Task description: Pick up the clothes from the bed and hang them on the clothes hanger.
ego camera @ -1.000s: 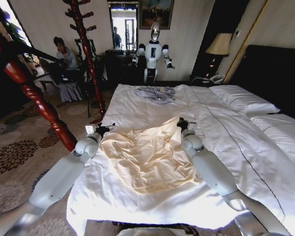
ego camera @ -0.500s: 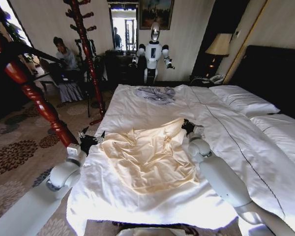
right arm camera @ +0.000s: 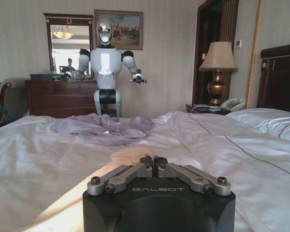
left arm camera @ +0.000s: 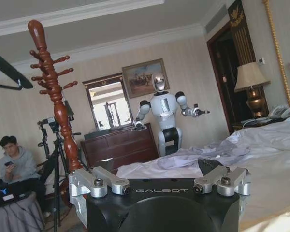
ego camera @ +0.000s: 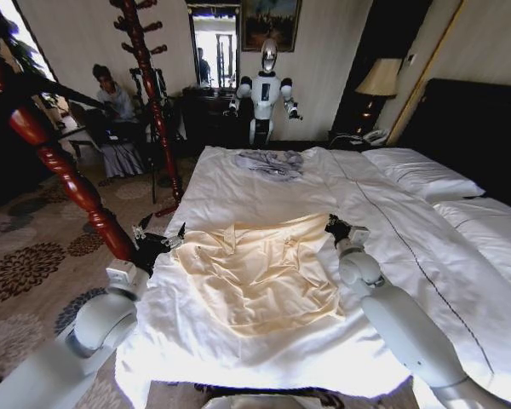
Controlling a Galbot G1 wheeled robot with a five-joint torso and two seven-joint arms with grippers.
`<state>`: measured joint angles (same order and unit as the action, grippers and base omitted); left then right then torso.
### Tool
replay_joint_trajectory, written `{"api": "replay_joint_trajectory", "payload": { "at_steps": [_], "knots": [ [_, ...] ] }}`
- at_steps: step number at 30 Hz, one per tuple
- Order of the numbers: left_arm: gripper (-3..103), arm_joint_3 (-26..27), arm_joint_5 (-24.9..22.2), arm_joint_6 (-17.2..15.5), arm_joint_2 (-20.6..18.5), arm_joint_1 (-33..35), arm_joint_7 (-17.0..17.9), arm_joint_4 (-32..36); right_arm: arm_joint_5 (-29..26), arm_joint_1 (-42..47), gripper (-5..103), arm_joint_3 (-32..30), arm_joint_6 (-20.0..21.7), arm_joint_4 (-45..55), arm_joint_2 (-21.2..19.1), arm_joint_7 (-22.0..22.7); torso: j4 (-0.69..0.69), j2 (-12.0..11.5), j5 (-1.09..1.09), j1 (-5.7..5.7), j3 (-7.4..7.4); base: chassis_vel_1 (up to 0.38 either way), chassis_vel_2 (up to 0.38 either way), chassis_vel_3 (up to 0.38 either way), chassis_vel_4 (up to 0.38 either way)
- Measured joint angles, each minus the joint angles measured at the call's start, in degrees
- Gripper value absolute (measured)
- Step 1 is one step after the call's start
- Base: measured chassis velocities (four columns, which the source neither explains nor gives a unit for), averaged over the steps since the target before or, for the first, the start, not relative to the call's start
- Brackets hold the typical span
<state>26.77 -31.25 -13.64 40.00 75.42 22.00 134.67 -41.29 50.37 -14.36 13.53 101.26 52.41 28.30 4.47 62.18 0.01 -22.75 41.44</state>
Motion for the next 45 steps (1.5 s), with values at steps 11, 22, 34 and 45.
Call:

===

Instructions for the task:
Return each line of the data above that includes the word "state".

Solved problem:
`<state>`: measured joint angles (same order and unit as the action, grippers and base omitted); left then right then torso.
<state>26.77 -31.25 -13.64 40.00 75.42 22.00 134.67 -41.29 50.37 -14.36 13.53 101.26 52.41 28.30 4.47 62.18 0.01 -22.75 41.44</state>

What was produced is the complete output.